MP3—Retrieval Functions

In this assignment, you will complete the retrieval pipeline we have built with the Lucene toolkit since MP1, with a special focus on document ranking. We are aware that some of the functions already exist in Lucene, but we'd like you to add them yourself for this assignment. This assignment is a group assignment, i.e., one report per group. And you are supposed to work with your course project teammates to finish this assignment.

The assignment is composed of the following parts consisting of 100 total points:

Overview of Retrieval Models
- Boolean model
- Vector space models: TF-IDF dot product, Okapi BM25 and pivoted length normalization
- Language models: Jelinek-Mercer and Dirichlet prior smoothing
Scoring functions in Lucene (30 points)
Running Lucene
Questions (70 points)

The 30 points in the scoring functions are for coding completion -- it has to be done in the correct way, and you need to explain your implementation in your report (paste the modified code section).
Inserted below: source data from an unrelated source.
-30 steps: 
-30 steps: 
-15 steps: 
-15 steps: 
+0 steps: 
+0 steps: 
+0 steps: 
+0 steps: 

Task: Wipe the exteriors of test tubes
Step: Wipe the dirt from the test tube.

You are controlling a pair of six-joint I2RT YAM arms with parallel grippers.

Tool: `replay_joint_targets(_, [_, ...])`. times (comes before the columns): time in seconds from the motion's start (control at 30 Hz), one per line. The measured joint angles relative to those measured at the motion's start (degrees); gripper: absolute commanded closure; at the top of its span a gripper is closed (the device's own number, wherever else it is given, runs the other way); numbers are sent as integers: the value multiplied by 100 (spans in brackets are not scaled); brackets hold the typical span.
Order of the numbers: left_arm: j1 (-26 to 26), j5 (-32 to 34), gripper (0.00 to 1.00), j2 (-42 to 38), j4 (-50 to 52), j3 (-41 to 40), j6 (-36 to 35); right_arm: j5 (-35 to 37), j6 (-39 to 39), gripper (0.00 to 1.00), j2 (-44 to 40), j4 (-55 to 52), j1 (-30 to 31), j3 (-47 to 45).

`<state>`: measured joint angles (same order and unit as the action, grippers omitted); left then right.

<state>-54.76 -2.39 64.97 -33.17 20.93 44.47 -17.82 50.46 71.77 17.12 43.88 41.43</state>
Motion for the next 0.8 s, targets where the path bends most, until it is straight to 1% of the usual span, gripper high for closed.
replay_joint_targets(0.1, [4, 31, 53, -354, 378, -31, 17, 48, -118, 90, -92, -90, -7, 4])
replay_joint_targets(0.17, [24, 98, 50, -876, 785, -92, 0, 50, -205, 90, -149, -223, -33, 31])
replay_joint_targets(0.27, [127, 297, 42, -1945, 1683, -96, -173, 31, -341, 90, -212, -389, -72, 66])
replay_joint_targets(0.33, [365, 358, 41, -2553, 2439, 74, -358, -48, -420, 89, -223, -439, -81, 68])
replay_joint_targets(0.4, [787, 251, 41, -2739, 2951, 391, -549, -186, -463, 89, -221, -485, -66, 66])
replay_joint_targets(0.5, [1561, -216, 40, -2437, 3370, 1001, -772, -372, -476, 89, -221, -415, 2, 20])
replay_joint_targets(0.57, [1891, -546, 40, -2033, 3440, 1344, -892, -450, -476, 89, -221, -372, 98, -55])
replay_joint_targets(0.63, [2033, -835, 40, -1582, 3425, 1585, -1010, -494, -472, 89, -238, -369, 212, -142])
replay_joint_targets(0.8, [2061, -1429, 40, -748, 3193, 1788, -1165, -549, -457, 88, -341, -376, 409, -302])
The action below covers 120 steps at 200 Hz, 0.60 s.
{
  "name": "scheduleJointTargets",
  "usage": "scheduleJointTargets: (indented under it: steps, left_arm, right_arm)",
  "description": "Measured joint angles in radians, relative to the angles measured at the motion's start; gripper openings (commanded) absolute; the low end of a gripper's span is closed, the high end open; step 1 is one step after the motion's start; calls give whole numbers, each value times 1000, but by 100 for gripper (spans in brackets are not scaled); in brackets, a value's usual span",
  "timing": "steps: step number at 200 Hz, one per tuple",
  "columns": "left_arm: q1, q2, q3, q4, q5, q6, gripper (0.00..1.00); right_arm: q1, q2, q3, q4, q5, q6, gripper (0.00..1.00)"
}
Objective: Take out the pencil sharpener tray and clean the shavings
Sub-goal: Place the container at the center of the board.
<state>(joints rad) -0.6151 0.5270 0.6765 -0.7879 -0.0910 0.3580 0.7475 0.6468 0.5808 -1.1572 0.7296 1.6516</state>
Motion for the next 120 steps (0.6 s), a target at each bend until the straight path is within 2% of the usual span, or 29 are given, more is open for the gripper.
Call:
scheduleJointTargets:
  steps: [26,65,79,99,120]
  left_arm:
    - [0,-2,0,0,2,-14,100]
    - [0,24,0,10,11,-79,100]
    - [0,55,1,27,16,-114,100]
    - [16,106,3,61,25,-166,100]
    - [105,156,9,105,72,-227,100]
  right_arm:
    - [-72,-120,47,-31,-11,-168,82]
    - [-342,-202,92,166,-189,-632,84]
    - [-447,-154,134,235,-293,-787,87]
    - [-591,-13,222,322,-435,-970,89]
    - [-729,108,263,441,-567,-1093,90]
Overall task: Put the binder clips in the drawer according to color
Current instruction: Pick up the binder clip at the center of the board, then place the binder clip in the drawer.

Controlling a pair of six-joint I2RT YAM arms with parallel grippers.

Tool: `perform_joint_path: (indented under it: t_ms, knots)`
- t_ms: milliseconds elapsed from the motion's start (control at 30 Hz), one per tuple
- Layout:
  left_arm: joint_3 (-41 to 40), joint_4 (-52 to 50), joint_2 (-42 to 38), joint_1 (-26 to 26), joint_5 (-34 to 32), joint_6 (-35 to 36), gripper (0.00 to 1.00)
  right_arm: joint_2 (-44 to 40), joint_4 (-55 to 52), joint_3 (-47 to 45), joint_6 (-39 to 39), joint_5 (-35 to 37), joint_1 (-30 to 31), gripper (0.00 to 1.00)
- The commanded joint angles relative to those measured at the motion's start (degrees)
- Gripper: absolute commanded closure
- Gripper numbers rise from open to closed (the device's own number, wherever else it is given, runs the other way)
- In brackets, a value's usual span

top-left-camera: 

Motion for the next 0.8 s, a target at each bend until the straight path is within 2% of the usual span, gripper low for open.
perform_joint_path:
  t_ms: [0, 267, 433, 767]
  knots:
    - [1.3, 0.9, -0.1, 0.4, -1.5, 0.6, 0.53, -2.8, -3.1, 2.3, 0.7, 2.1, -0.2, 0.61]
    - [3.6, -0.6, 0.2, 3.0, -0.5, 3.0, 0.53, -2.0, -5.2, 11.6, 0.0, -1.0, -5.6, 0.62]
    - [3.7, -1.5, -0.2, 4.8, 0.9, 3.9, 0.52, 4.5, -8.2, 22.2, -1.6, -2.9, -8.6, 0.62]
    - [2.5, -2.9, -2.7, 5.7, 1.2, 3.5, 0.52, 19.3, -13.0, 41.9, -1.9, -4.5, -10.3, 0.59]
The 70 points are for correct, justified answers to the questions at the end, and reasonable search performance generated by your implementations.

Your implementation of MP3 should be largely based on what you already have in MP2. Please download the provided instruction here, and follow it to add the necessary new files and changes into your MP2 project for this assignment. To help you better finish MP3, we provide a reference solution for calculating the required IR evaluation metrics. You can directly replace your implementation with this one.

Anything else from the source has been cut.